1

I don't understand the difference between the output of git log -p and that of gitpython in terms of diffs.

For example, for some merge commit f534e1..., git log -p gives:

commit f534e1...
Merge: ....
Author: ....
Date: ...
Merge pull request ... from ...

with no diff, which I assume to be correct (the diff comes with the next log entry - one of the parents of f534e1...).

I would like to achieve the same effect with gitpython. I'm trying:

repo = Repo("...")
for c in repo.iter_commits():
 print c.hexsha
 print c.summary
 print c.diff()

I get:

f534e1...
Merge pull request ... from ...
[<git.diff.Diff object at 0x102cd3490>]

with some diff.

What diff is this? Why do I get it here? How can I mimic the behavior of git log -p?

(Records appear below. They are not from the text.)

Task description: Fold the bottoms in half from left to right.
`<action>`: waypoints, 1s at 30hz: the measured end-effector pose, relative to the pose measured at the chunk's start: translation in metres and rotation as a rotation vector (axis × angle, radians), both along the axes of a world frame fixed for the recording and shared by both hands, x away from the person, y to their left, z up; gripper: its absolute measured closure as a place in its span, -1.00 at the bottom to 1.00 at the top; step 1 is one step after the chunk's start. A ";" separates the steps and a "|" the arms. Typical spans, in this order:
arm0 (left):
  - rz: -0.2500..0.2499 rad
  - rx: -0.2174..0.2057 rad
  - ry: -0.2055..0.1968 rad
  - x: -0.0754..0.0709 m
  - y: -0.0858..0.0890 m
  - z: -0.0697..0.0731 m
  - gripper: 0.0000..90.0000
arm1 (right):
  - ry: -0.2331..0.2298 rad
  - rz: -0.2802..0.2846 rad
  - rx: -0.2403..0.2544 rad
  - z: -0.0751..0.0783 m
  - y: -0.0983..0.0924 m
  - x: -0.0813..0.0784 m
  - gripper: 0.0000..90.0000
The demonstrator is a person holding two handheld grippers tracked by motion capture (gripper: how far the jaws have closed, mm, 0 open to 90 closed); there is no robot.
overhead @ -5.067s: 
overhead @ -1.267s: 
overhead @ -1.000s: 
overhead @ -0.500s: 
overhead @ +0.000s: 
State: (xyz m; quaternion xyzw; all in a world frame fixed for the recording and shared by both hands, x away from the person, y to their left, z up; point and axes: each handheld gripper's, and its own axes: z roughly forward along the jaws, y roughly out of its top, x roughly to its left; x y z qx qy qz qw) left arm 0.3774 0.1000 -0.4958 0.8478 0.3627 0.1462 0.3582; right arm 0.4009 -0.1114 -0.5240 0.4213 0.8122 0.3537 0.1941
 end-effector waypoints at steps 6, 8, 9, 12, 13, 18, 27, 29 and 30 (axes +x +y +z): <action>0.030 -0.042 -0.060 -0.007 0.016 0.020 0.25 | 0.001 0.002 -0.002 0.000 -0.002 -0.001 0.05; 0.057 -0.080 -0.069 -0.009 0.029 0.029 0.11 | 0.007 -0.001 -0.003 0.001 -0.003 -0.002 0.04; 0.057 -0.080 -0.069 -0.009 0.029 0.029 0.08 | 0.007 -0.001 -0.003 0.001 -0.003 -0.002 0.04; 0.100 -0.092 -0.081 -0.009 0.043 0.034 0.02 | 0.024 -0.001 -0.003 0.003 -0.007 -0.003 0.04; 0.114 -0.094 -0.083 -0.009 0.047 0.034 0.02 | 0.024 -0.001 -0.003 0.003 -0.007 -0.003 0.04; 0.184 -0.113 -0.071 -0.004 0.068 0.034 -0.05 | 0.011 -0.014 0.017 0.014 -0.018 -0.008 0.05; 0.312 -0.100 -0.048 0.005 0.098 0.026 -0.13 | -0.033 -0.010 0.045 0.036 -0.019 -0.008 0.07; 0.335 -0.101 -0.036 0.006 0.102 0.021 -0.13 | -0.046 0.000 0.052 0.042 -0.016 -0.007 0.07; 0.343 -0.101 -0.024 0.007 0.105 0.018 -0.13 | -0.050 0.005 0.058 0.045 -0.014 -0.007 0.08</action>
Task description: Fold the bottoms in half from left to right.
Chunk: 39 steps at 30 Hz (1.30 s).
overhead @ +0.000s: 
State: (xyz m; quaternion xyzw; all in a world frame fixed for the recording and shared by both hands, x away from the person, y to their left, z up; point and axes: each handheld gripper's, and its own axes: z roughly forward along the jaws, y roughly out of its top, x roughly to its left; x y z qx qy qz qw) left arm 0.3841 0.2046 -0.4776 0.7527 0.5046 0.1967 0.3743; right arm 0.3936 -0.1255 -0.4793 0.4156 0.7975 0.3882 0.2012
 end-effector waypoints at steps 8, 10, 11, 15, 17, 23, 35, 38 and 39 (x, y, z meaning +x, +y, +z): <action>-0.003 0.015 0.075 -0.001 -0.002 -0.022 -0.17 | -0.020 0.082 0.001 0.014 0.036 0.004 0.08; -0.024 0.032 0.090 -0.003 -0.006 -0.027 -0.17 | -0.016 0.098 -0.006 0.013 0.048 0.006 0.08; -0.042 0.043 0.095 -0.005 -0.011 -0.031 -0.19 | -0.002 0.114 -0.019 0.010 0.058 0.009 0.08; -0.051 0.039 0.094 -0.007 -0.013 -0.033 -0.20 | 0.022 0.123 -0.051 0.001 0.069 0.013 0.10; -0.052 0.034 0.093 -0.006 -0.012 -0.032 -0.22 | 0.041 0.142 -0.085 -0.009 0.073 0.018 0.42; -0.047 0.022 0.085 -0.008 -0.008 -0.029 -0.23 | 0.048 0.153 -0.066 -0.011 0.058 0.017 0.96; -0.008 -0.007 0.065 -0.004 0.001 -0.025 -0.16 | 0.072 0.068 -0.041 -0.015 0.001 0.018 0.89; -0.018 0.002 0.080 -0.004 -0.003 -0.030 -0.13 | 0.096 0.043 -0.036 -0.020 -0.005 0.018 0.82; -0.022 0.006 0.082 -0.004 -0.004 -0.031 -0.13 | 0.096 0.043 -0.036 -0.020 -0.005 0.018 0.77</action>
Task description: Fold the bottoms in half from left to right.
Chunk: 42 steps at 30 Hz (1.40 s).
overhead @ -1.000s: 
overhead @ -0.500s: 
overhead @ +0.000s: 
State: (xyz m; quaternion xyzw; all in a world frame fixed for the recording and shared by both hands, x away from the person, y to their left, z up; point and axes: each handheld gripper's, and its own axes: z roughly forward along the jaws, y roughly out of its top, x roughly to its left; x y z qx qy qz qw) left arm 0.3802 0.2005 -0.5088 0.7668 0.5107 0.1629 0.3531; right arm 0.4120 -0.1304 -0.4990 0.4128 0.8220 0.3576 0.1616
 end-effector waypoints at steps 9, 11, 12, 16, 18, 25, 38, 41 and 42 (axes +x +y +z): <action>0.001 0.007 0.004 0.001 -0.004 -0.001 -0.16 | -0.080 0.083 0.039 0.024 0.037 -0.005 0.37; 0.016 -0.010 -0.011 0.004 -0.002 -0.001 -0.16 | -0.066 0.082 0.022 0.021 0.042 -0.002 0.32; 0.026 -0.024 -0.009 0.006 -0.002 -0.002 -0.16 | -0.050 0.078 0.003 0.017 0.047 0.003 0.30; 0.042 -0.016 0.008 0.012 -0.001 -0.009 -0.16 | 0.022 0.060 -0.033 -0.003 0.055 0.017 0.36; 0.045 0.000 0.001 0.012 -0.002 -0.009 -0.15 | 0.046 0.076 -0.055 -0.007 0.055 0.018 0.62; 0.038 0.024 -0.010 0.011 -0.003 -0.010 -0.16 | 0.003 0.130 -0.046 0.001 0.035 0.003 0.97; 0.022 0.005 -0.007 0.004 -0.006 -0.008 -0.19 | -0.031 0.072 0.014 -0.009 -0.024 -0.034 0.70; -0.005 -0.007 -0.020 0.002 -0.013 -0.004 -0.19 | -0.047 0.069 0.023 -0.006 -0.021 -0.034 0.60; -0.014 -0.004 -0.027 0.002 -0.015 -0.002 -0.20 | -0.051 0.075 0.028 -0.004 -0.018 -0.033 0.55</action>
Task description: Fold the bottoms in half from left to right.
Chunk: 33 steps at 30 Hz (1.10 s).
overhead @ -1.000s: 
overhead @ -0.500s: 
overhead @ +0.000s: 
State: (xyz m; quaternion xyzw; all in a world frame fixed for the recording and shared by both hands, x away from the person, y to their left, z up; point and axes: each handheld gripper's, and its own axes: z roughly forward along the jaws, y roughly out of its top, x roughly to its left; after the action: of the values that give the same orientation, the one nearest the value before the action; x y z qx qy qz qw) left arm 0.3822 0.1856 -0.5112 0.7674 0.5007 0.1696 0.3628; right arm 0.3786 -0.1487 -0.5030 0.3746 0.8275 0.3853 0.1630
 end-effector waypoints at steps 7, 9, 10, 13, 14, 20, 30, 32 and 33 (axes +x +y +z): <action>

asked Apr 8, 2015 at 23:43
3
  • What are the actual properties of the git.diff.Diff object? Commented Apr 8, 2015 at 23:49
  • gitpython.readthedocs.org/en/latest/… Commented Apr 8, 2015 at 23:51
  • Huh, I'd read the docs :) I asked what are the values of those properties? Have you compared the resulted diff (if it actually contains any significant difference, not just an object of git.diff.Diff class), with git diff ... with each of the merge parents. Commented Apr 9, 2015 at 5:00

1 Answer 1

2

According to the documentation, c.diff() will compare the commit against the index, i.e. staged changes.

It appears that git log -p will produce a special-format diff against all of the given commit's parents. Something roughly comparable can be achieved with the following code (based on your example).

repo = Repo("...")
for c in repo.iter_commits():
 print c.hexsha
 print c.summary
 for p in c.parents:
 handle_diff(c.diff(p))

The latter would yield a Diff object with all relevant information.

If what you really want is the exact format produced by git log -p, you may also call repo.git.log(p=True) and parse the output yourself.